- Instructions for the task
Note how many lines in the entries below contain the string "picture", and answer with that number and no other text.
* * * * *
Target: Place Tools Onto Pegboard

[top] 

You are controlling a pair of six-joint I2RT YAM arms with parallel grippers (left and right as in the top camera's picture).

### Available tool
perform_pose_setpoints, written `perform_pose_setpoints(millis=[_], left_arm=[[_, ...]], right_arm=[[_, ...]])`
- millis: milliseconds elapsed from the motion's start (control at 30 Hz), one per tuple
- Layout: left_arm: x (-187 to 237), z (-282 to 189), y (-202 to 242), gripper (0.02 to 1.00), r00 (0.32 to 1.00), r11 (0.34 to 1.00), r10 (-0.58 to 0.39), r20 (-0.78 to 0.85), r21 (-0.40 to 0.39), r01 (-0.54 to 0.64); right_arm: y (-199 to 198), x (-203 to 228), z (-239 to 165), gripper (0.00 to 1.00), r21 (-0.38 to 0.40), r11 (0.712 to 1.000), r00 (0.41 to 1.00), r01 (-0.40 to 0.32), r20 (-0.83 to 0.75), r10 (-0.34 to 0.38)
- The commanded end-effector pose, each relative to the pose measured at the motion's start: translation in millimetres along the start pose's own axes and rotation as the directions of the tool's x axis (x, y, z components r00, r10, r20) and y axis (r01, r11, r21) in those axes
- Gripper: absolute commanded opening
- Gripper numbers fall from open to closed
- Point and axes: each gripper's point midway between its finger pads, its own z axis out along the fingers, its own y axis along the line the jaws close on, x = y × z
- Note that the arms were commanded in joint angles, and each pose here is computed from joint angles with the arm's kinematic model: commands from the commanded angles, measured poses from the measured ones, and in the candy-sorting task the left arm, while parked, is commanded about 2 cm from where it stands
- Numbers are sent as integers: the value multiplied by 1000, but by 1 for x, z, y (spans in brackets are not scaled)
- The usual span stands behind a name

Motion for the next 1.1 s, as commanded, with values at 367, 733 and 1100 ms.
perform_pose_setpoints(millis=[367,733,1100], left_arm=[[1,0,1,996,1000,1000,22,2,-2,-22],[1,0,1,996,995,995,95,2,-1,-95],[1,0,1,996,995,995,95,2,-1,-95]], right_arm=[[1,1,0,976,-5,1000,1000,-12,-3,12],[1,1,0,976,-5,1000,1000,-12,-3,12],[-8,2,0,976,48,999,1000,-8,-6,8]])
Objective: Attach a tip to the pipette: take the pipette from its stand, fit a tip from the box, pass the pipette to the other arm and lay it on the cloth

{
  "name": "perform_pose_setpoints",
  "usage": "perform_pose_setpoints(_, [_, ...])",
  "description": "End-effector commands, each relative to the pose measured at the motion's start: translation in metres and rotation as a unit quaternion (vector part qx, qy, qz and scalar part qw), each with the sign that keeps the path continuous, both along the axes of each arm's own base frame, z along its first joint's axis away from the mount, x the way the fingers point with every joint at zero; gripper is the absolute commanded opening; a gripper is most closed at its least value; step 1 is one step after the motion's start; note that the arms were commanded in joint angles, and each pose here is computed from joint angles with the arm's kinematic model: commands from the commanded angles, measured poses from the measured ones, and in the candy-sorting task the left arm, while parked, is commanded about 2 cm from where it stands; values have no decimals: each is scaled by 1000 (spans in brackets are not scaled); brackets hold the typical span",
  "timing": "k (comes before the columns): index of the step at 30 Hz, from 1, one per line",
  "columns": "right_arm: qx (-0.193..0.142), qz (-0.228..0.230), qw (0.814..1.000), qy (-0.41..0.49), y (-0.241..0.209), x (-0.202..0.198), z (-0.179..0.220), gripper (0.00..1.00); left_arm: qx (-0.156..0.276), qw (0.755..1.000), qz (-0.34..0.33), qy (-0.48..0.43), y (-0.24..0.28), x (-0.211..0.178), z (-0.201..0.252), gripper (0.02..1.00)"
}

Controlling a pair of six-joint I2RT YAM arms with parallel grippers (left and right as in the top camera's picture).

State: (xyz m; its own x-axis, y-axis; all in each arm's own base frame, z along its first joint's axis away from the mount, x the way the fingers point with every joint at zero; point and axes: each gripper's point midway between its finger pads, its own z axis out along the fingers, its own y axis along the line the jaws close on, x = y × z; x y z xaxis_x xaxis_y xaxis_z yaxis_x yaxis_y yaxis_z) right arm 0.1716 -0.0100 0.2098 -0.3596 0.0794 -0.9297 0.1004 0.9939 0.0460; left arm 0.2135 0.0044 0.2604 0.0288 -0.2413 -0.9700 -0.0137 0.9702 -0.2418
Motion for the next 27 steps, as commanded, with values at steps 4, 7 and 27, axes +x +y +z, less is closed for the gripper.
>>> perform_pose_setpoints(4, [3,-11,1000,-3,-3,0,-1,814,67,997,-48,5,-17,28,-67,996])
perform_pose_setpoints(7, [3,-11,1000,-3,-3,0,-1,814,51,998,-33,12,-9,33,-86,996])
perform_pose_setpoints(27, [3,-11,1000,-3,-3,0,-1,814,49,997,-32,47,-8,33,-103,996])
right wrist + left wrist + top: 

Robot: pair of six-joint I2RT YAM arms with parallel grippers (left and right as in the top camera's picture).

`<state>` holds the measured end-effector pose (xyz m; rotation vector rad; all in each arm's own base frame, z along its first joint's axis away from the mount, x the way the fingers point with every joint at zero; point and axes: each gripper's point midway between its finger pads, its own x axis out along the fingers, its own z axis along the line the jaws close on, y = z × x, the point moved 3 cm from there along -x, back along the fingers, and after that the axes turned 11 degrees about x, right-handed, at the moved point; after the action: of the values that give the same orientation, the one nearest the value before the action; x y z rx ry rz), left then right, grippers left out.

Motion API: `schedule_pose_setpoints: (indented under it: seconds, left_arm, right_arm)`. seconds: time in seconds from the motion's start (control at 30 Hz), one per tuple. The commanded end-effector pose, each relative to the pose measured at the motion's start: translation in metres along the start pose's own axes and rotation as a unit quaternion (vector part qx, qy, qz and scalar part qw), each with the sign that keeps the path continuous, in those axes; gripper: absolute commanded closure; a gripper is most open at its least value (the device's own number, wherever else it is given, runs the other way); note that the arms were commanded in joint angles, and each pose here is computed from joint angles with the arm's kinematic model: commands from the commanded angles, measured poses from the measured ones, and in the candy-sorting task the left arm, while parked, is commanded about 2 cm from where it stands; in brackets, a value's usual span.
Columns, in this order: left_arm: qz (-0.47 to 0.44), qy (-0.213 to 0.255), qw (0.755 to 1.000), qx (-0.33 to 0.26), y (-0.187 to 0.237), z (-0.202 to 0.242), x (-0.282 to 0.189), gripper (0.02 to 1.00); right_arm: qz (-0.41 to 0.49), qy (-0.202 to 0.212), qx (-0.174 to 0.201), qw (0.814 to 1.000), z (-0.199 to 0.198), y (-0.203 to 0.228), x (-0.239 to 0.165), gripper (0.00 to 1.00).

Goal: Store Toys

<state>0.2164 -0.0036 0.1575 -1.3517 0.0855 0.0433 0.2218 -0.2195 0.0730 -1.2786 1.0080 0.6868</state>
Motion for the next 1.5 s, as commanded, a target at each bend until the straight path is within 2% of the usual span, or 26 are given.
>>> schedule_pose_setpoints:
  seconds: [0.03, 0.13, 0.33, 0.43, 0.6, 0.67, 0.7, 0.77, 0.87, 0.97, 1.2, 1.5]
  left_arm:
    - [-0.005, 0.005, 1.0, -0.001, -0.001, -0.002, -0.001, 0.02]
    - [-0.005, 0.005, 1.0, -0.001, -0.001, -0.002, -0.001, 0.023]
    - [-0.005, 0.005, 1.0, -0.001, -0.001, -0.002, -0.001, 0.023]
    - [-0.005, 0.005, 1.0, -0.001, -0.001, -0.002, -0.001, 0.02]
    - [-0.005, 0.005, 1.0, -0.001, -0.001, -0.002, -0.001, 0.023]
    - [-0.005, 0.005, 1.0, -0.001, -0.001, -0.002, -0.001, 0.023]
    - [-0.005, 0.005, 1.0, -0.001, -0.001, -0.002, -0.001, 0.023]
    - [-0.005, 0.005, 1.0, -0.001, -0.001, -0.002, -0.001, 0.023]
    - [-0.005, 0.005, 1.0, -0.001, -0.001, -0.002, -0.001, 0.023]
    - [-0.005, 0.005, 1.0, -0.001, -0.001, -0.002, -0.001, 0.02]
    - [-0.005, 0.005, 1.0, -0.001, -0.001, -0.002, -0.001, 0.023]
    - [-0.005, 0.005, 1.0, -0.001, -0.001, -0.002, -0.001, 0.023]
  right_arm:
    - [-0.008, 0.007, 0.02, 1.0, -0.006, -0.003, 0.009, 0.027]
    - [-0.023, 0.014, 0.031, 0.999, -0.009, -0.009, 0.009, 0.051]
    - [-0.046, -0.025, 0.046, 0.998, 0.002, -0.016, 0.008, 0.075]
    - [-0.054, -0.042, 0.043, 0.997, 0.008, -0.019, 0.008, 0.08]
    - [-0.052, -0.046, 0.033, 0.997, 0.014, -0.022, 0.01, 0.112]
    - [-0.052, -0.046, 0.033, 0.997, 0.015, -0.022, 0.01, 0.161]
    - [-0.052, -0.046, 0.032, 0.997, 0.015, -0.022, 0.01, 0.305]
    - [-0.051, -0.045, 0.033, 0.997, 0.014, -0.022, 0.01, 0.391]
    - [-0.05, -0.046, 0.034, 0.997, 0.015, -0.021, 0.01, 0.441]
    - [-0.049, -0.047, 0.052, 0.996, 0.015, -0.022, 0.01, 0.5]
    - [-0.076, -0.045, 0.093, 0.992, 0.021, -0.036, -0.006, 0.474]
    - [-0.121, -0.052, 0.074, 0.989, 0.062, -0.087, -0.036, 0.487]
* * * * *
- Task output
3